→ **ACTIVITY**: Output exactly the line that includes "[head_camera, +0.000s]" and all the lines after it through the end of the listing below, and nothing more.

→ **RECORDED INFORMATION**:
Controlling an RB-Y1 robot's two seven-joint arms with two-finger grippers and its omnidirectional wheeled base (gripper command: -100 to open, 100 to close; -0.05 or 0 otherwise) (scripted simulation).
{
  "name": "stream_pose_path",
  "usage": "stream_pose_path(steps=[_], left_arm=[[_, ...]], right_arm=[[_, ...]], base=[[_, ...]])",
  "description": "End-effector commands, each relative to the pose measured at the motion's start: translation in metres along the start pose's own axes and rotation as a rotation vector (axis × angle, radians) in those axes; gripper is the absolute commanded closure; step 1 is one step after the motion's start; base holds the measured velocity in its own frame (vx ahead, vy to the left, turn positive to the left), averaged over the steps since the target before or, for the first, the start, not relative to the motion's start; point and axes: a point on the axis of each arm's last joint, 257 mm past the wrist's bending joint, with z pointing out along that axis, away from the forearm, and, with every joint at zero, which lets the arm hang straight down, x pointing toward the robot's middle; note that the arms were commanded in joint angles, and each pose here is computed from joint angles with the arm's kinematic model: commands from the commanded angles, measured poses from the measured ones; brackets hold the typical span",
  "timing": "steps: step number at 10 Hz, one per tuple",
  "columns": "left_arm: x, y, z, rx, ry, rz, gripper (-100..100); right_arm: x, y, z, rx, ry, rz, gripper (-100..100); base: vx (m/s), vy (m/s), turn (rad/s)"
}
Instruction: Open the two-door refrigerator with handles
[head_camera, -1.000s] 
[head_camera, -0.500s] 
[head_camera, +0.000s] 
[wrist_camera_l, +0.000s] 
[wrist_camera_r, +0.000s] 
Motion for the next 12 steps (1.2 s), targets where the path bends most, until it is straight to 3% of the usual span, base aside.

→ **ANSWER FOR THE TASK**:
[head_camera, +0.000s] 
[wrist_camera_l, +0.000s] 
[wrist_camera_r, +0.000s] 
Motion for the next 12 steps (1.2 s), targets where the path bends most, until it is straight to 3% of the usual span, base aside.

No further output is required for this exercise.